<h2>Library</h2>

In [11]:
import pandas as pd
import numpy as np
import warnings

import plotly.graph_objects as go
import plotly.io as pio


warnings.filterwarnings('ignore')

<h2>Function</h2>

In [33]:
def bu_audiencetype_vehicle_sankey_plot(df, value_column, by_Dell, title):
    
    if by_Dell:
        df = df[(df['Segment ID'] != 0) & (df['Segment ID'] != '0')]
        
    if value_column == 'Segment ID':
        df_lvl1 = df.groupby(['BU', 'Audience Type'])[value_column].nunique().reset_index()
        df_lvl2 = df.groupby(['Audience Type', 'Display Dell Vehicle Mapped'])[value_column].nunique().reset_index()
    else:
        df_lvl1 = df.groupby(['BU', 'Audience Type'])[value_column].sum().reset_index()
        df_lvl2 = df.groupby(['Audience Type', 'Display Dell Vehicle Mapped'])[value_column].sum().reset_index()

    df_lvl1.rename(columns={'BU':'Source', 'Audience Type':'Target', value_column:'Value'}, inplace=True)
    df_lvl2.rename(columns={'Audience Type':'Source', 'Display Dell Vehicle Mapped':'Target', value_column:'Value'}, inplace=True)

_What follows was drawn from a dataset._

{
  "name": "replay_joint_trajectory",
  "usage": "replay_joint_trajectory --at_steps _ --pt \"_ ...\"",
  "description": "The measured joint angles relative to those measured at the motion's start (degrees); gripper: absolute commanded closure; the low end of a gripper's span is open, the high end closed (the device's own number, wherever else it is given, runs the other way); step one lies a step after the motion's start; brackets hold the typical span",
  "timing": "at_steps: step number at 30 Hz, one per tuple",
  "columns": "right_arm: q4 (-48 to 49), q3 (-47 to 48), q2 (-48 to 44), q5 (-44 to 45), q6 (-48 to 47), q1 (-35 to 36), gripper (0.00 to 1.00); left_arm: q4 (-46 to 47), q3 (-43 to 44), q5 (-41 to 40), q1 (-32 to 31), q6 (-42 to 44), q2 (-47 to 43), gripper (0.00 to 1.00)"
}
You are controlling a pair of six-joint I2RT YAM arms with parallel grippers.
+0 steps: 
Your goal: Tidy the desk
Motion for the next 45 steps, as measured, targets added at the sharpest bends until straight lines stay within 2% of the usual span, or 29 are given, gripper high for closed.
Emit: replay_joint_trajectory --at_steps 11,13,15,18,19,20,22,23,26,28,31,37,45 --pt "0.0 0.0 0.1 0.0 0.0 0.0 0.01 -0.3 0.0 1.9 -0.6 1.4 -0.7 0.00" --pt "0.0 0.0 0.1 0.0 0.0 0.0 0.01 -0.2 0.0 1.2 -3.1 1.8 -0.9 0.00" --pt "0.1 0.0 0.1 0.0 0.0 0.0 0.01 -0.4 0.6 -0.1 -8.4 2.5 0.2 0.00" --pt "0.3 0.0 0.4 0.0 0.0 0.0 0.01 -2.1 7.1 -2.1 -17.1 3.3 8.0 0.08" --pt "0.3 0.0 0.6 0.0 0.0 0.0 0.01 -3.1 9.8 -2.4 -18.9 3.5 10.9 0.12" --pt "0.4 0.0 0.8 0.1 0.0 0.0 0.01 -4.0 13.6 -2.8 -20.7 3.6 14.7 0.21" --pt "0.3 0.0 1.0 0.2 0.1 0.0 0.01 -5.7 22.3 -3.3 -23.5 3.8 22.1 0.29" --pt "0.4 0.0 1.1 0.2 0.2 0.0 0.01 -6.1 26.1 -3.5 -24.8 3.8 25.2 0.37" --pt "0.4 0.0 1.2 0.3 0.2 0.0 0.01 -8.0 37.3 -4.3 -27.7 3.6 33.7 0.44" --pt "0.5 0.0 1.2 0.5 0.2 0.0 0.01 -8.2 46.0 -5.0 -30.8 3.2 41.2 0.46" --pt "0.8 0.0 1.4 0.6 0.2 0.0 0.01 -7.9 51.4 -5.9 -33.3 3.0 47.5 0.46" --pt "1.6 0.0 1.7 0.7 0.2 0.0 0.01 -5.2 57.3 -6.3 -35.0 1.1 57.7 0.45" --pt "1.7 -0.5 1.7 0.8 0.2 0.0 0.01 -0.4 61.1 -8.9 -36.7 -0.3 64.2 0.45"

    # Concatenate the dataframes into one
    concat_df = pd.concat([df_lvl1[['Source', 'Target', 'Value']],
                           df_lvl2[['Source','Target','Value']]],
                          ignore_index=True)

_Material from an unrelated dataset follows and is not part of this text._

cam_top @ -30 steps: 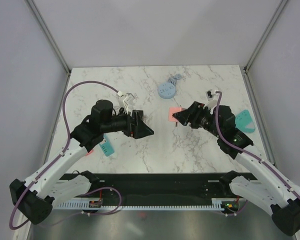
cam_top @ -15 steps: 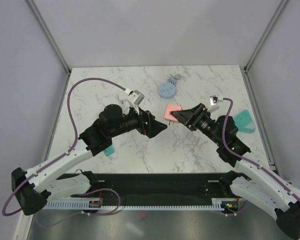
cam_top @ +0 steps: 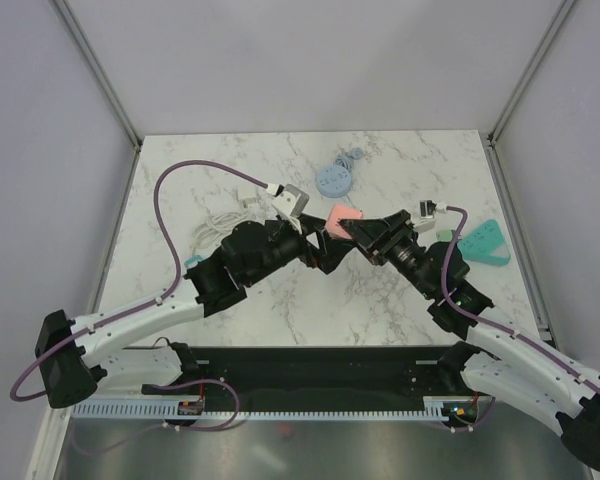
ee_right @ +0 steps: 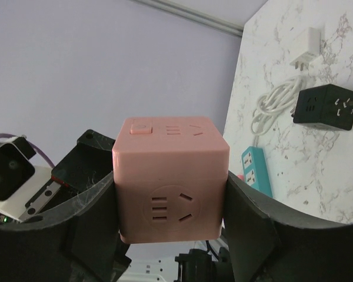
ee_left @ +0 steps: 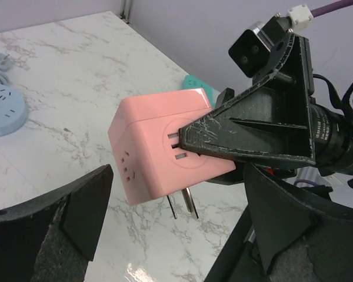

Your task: Insert the plug

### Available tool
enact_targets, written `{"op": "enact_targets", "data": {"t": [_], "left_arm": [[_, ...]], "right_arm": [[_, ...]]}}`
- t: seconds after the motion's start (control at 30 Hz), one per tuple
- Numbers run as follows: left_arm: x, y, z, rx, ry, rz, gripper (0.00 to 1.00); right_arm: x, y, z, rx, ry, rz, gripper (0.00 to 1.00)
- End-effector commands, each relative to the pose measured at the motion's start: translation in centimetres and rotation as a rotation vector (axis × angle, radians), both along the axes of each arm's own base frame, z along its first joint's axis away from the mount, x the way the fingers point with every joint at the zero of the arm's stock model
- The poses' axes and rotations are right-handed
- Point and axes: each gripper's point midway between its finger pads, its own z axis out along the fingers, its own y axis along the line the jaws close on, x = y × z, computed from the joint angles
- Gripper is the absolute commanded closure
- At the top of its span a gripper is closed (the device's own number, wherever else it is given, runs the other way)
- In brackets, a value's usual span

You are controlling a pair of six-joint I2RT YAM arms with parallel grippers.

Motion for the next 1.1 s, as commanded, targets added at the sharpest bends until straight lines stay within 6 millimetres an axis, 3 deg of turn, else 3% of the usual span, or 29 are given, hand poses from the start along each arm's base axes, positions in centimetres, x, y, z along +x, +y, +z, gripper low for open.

    unique_values = pd.unique(concat_df[['Source', 'Target']].values.ravel('K'))

    mapping_df = pd.DataFrame({'Label': unique_values.tolist(),
                               'Value': [i for i in range(len(unique_values))]})

    # Replace values based on the mappings
    concat_df['Source'] = concat_df['Source'].replace(mapping_df.set_index('Label')['Value'])
    concat_df['Target'] = concat_df['Target'].replace(mapping_df.set_index('Label')['Value'])

    # Your existing data
    source = concat_df['Source'].values.tolist()
    target = concat_df['Target'].values.tolist()
    value = concat_df['Value'].values.tolist()
    labels = mapping_df['Label'].values.tolist()

    # List of colors for each link based on some condition or data
    colors = []
    for tgts in source:
        if tgts == 0:
            colors.append("#FBEBFF")
        elif tgts == 1:
            colors.append('#FFEED2')
        elif tgts == 2:
            colors.append("#94DCF7")
        elif tgts == 3:
            colors.append("#F0F0F0")
        else:
            colors.append("#000000")  # Default color for other cases

    # Create links with specified colors
    link = dict(source=source, target=target, value=value, color=colors)

    # Create nodes
    node = dict(label=labels, pad=30, thickness=20)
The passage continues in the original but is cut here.